Assignment
Retype the material below, keeping each line identical.

Data segment
-- -- --

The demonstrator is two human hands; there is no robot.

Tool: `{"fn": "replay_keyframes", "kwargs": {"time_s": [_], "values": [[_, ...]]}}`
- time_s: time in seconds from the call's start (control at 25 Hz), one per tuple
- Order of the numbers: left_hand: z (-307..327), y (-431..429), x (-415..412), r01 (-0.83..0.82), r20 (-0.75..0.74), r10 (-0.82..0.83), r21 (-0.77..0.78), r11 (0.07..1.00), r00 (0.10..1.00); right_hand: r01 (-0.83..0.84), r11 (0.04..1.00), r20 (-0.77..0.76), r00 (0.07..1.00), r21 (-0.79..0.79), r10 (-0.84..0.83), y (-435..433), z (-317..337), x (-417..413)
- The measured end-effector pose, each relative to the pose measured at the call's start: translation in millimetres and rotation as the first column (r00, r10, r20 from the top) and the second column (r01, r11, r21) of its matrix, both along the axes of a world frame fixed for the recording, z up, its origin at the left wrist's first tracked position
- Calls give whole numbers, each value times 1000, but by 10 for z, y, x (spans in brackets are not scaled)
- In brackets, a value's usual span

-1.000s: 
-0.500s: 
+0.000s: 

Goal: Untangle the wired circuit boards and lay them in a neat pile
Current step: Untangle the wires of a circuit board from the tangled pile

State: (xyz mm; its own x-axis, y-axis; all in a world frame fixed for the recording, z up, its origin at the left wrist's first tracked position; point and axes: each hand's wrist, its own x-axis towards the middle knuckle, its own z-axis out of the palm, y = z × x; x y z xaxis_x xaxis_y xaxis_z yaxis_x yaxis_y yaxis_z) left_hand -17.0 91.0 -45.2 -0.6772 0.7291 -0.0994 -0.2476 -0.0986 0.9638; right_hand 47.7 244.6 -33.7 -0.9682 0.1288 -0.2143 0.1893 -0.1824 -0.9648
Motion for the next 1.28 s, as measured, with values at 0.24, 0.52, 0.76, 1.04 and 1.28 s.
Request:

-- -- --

Response area
The demonstrator is two human hands; there is no robot.

Tool: `{"fn": "replay_keyframes", "kwargs": {"time_s": [_], "values": [[_, ...]]}}`
- time_s: time in seconds from the call's start (control at 25 Hz), one per tuple
- Order of the numbers: left_hand: z (-307..327), y (-431..429), x (-415..412), r01 (-0.83..0.82), r20 (-0.75..0.74), r10 (-0.82..0.83), r21 (-0.77..0.78), r11 (0.07..1.00), r00 (0.10..1.00); right_hand: r01 (-0.83..0.84), r11 (0.04..1.00), r20 (-0.77..0.76), r00 (0.07..1.00), r21 (-0.79..0.79), r10 (-0.84..0.83), y (-435..433), z (-317..337), x (-417..413)
- The measured end-effector pose, each relative to the pose measured at the call's start: translation in millimetres and rotation as the first column (r00, r10, r20 from the top) and the second column (r01, r11, r21) of its matrix, both along the axes of a world frame fixed for the recording, z up, its origin at the left wrist's first tracked position
- Calls give whole numbers, each value times 1000, but by 10 for z, y, x (spans in brackets are not scaled)
- In brackets, a value's usual span

-1.000s: 
-0.500s: 
+0.000s: 

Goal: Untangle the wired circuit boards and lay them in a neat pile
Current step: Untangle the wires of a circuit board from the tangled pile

State: (xyz mm; its own x-axis, y-axis; all in a world frame fixed for the recording, z up, its origin at the left wrist's first tracked position; point and axes: each hand's wrist, its own x-axis towards the middle knuckle, its own z-axis out of the palm, y = z × x; x y z xaxis_x xaxis_y xaxis_z yaxis_x yaxis_y yaxis_z) left_hand -17.0 91.0 -45.2 -0.6772 0.7291 -0.0994 -0.2476 -0.0986 0.9638; right_hand 47.7 244.6 -33.7 -0.9682 0.1288 -0.2143 0.1893 -0.1824 -0.9648
Motion for the next 1.28 s, as measured, with values at 0.24, 0.52, 0.76, 1.04 and 1.28 s.
Request:

That covers the exercise completely.